Prompt:
This exercise calls for the line with "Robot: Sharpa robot", the line with "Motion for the", and all lines between them in the material below, output exactly and with no other lines.

::: Supplied information :::

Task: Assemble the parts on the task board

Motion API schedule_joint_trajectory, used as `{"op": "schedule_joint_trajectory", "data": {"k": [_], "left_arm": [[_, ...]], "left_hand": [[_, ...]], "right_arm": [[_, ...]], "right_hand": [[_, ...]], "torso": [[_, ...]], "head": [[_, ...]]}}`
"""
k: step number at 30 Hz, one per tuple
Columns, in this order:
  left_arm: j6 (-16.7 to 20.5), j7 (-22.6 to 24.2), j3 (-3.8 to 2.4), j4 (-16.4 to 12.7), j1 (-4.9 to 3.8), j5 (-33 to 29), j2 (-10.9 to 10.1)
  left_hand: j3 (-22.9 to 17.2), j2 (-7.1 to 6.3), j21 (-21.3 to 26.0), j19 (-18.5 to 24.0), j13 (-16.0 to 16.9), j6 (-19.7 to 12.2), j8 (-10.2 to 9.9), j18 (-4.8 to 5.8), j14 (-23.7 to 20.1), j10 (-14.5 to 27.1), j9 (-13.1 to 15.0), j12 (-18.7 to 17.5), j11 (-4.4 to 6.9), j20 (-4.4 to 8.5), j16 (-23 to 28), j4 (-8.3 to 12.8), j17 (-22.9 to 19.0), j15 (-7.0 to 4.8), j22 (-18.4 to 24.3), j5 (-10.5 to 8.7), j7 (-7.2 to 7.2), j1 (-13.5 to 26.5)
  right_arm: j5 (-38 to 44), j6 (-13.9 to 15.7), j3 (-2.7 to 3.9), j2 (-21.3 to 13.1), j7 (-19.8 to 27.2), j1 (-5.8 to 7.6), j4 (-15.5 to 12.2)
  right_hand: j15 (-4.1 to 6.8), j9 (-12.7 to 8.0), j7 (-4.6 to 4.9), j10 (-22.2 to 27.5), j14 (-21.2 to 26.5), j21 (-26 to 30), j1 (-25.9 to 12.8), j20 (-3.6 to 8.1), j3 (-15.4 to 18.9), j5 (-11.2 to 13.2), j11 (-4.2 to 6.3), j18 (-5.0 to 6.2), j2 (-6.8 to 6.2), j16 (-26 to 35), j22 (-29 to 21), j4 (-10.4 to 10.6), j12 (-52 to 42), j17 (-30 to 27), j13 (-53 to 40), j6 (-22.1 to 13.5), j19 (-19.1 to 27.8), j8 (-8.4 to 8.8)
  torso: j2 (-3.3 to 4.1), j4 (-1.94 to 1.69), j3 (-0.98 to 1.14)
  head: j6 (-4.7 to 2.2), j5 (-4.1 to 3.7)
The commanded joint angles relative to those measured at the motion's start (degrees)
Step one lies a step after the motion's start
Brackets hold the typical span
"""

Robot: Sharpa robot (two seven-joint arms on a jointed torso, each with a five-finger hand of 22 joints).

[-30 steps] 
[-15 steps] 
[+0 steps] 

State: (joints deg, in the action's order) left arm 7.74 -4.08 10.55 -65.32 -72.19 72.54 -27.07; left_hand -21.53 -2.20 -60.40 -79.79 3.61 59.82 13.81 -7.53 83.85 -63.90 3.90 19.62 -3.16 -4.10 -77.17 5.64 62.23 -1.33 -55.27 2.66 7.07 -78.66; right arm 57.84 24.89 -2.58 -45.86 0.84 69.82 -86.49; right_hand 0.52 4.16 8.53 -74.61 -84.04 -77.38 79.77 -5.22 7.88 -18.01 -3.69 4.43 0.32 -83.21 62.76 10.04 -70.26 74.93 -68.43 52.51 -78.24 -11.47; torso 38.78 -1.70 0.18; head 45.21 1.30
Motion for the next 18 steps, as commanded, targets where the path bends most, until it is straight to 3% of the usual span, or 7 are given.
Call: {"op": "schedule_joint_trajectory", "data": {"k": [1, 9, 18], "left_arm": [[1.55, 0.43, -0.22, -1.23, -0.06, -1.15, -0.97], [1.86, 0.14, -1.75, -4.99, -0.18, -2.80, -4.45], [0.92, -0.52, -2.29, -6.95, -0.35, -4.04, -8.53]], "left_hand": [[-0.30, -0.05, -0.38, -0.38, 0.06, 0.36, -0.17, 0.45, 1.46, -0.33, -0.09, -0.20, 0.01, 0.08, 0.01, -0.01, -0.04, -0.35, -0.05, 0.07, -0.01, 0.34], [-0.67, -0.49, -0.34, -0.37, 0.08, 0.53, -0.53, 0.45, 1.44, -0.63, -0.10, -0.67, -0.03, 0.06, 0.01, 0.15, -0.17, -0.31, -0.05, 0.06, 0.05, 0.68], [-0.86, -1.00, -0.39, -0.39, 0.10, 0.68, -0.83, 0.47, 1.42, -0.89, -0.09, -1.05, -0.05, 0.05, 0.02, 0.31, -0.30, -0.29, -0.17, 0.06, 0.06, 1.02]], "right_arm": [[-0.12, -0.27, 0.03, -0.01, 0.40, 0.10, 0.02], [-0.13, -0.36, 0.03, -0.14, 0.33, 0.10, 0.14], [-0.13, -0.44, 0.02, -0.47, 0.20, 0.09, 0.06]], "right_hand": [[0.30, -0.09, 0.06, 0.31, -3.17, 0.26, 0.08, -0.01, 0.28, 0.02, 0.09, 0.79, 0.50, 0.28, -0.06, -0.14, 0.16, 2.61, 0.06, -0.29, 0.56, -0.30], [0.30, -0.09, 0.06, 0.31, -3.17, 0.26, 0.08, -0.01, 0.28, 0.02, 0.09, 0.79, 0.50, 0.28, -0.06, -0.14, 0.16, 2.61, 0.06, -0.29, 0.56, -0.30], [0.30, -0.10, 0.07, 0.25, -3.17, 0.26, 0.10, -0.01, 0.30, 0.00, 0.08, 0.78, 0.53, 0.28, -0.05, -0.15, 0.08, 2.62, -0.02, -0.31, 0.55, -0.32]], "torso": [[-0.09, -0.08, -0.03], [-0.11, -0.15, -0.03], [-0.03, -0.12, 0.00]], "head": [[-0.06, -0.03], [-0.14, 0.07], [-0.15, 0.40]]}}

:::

Written solution:
Robot: Sharpa robot (two seven-joint arms on a jointed torso, each with a five-finger hand of 22 joints).

[-30 steps] 
[-15 steps] 
[+0 steps] 

State: (joints deg, in the action's order) left arm 7.74 -4.08 10.55 -65.32 -72.19 72.54 -27.07; left_hand -21.53 -2.20 -60.40 -79.79 3.61 59.82 13.81 -7.53 83.85 -63.90 3.90 19.62 -3.16 -4.10 -77.17 5.64 62.23 -1.33 -55.27 2.66 7.07 -78.66; right arm 57.84 24.89 -2.58 -45.86 0.84 69.82 -86.49; right_hand 0.52 4.16 8.53 -74.61 -84.04 -77.38 79.77 -5.22 7.88 -18.01 -3.69 4.43 0.32 -83.21 62.76 10.04 -70.26 74.93 -68.43 52.51 -78.24 -11.47; torso 38.78 -1.70 0.18; head 45.21 1.30
Motion for the next 18 steps, as commanded, targets where the path bends most, until it is straight to 3% of the usual span, or 7 are given.

This concludes the response to the exercise.